Morning practice on the Wharf
This week I have been reading about two very active volcanos – one in Guatemala and one in Hawaii. This is a big deal. Lots of death and destruction. This morning I was practicing on the wharf and as I faced south, there loomed Mt Rainer. And as I faced to the north east, there stood Mt. Baker. Both are large mountains covered with snow year round, and, as I thought about it, are volcanoes that could erupt at any time. Wow. So close and so many people near by. Nothing I could do about it, so back to practice.
The What and Hows of Tai Chi Practice
I get more questions about what to practice and how much time one needs to practice than any other. My answer is always – “it depends”. Let me explain.
First one must decide “why” one wants to learn a specific exercise or several related exercises. This is the most important question – what do I want to accomplish. Am I trying to take charge of my health? Do I want to smooth out my emotions? Can I find a spiritual path that will lead to lifelong satisfaction? It is important to understand why you are studying and what you are looking for.

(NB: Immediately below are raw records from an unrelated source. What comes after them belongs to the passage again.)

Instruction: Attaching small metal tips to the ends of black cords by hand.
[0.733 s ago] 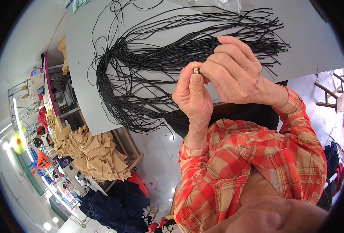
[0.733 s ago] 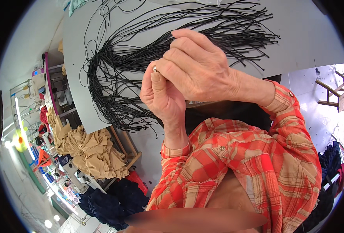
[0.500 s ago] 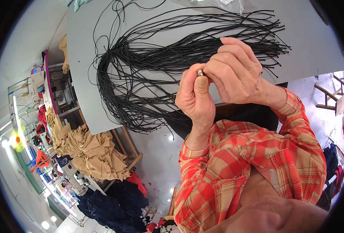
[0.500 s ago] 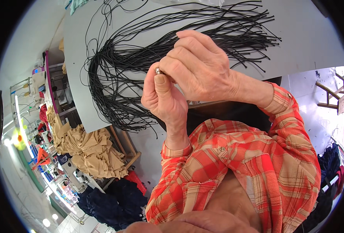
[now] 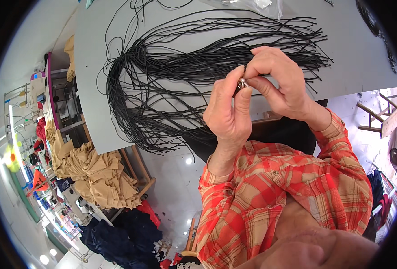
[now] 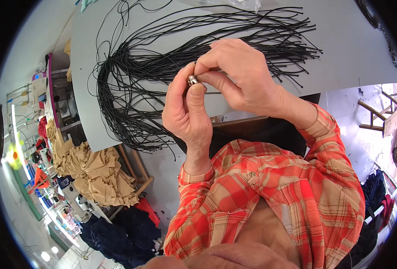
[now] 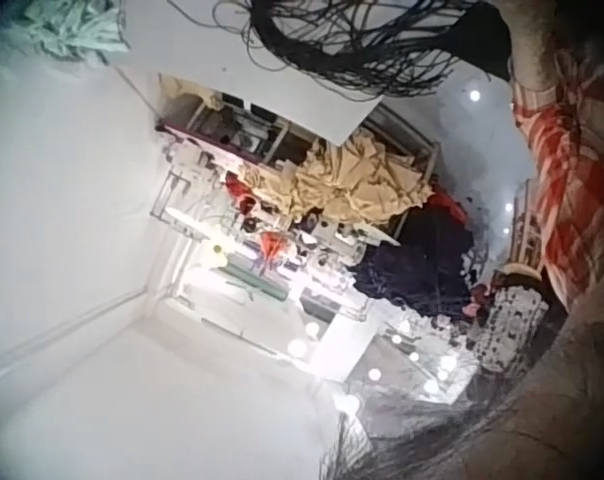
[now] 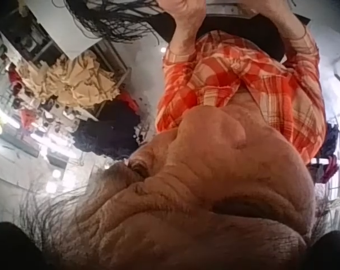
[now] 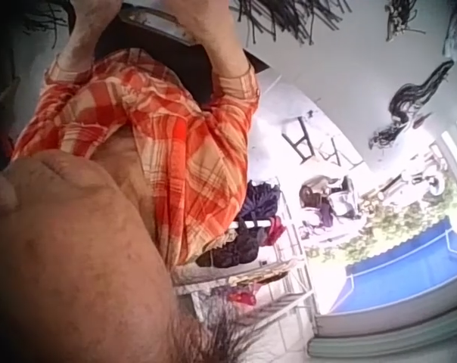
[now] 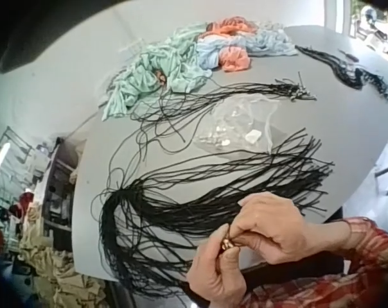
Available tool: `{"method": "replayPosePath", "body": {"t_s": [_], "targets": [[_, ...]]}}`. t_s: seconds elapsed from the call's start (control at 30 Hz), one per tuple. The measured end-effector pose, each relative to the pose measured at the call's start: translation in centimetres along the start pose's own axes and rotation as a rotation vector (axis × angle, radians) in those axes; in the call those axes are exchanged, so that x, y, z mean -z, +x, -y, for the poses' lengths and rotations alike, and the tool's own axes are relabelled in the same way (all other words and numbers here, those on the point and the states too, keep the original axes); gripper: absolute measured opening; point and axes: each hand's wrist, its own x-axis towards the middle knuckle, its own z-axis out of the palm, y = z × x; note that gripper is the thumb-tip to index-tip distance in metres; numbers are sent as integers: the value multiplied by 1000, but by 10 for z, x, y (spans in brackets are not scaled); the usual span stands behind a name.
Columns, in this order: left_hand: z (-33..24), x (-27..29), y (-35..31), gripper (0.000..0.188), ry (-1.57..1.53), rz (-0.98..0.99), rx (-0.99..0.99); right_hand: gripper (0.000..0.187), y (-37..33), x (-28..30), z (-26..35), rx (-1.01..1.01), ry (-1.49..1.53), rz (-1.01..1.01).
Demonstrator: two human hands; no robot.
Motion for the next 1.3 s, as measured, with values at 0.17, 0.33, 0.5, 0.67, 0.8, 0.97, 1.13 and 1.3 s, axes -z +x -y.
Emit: {"method": "replayPosePath", "body": {"t_s": [0.17,0.33,0.5,0.67,0.8,0.97,1.13,1.3], "targets": [[3,-1,-3,23,-278,-53,150,12,1,3,0,-74,94,62],[5,6,-3,22,-124,-30,50,8,1,-2,-2,-98,140,100],[5,9,4,27,90,47,-186,10,-3,-3,-5,-209,318,119],[10,7,5,30,109,31,-292,12,-8,-7,-1,-426,558,126],[13,8,4,33,175,44,-382,13,-10,-8,2,-614,753,125],[16,9,3,34,176,36,-383,14,-10,-6,2,-643,751,168],[16,10,1,33,163,34,-353,17,-14,-7,-1,-539,569,181],[10,12,1,27,140,61,-307,17,-15,-7,-5,-379,548,155]]}}
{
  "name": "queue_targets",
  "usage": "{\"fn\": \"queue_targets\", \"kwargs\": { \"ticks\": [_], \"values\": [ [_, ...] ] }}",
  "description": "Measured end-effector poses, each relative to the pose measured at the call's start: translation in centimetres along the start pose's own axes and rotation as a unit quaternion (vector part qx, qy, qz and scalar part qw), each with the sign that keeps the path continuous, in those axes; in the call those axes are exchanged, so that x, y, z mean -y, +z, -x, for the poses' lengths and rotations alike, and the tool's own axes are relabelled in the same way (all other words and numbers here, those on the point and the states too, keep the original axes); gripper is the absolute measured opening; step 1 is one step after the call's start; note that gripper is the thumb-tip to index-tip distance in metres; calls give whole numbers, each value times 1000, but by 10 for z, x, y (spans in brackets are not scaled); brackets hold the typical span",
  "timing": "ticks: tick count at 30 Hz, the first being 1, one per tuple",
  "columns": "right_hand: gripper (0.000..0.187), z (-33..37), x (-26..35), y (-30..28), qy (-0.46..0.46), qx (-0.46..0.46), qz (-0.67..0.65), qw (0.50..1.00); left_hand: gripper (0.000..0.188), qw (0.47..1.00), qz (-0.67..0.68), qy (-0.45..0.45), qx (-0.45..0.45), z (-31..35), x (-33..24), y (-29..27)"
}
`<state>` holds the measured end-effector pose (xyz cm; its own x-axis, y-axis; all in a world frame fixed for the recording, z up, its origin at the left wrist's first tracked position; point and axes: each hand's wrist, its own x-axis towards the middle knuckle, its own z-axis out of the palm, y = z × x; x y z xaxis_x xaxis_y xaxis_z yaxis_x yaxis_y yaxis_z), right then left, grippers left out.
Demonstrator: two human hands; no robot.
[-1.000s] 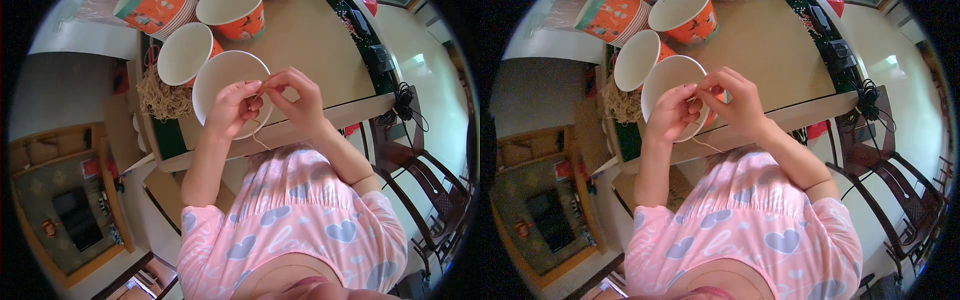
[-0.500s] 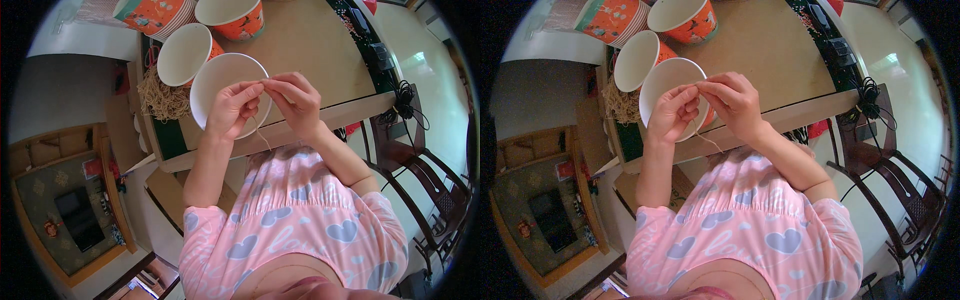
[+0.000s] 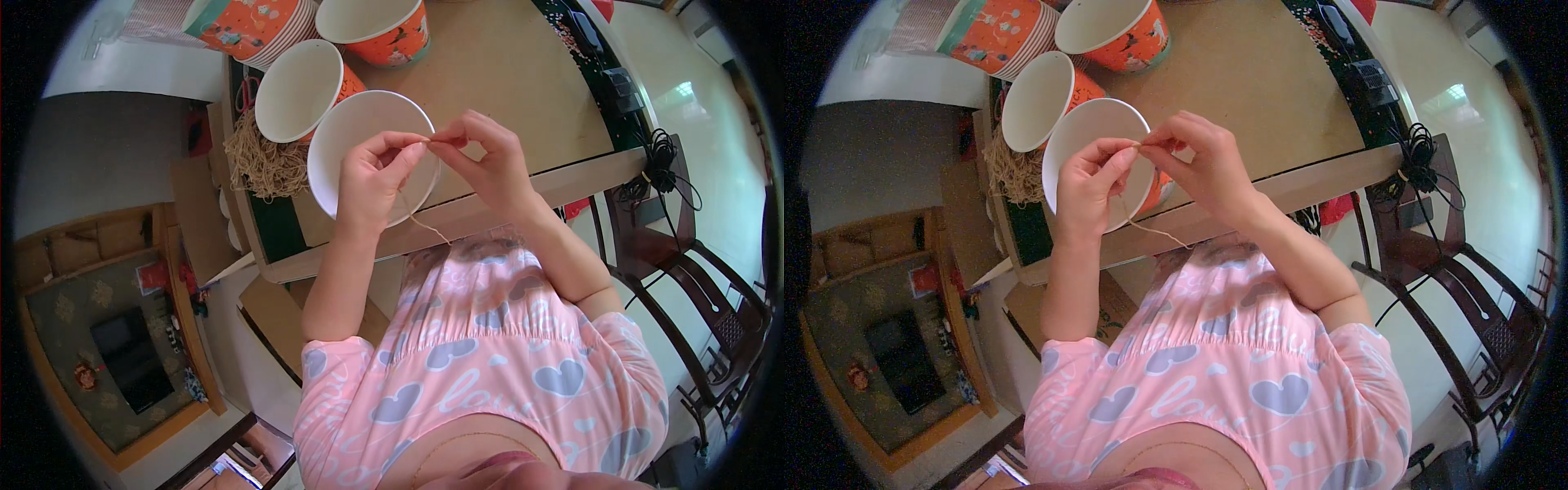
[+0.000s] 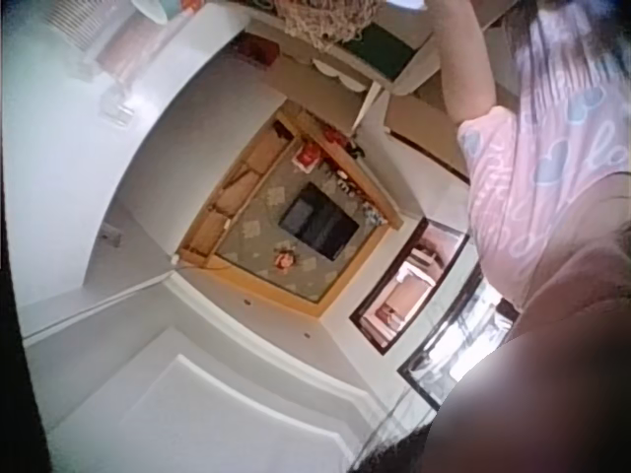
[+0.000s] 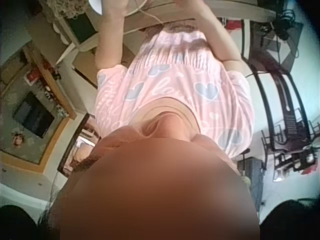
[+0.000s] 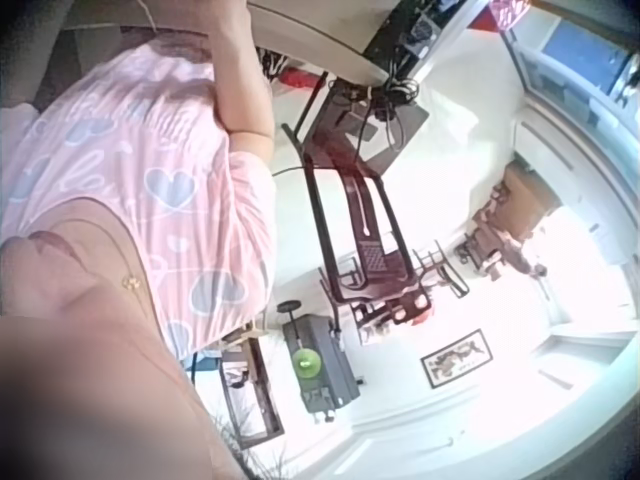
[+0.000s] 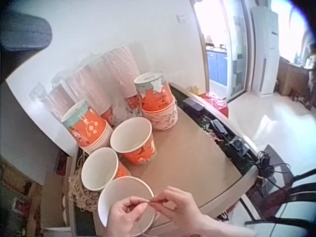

My personal journey started because I was unhappy, unhealthy, and a lost soul. I needed a complete change of life direction. I was so fortunate that I encountered Tai Chi, because it is so general as a life practice. It works on all the levels – body, emotions, and spirit. It is referred to as a tonic/martial qigong exercise. It slowly and steadily opens and strengthens the body and mind, leading to the ability to adapt to life as it changes from year to year.
When I first started my studies, I used to go to Golden Gate Park in San Francisco and practice for several hours each day. I worked hard to memorize the sequence of the form, absorbing what Master Choy’s lesson of the week was. Once I had learned the forms, after several years, I started to cut back to an hour or two. When learning a new form, I would put extra time into practice.
My own personal program would consist of a general warm up of turning the waist, rolling up and down, shaking arms and legs, and whatever else I felt like at the time. About 10 or 15 minutes. Then depending upon how much time I had on that particular day, I might do a qigong exercise to focus the mind, and /or, work on some area that needed special attention. For internal organs I would do Organ Cleansing and Strengthening. For joints, I would do Yi Jin Jing. For general energy movement, I might work with ChiCycling or Holding the Ball.
In any case, this would take around 15 to 30 minutes. Then to form practice. Usually an hour or so. Tai Chi Chuan is my great love (besides my wife, of course). At this point in my life, I feel that Tai Chi gives me a workout on all levels so I don’t need to practice specific Qigong exercises as much as when I was learning, or when I am teaching new students.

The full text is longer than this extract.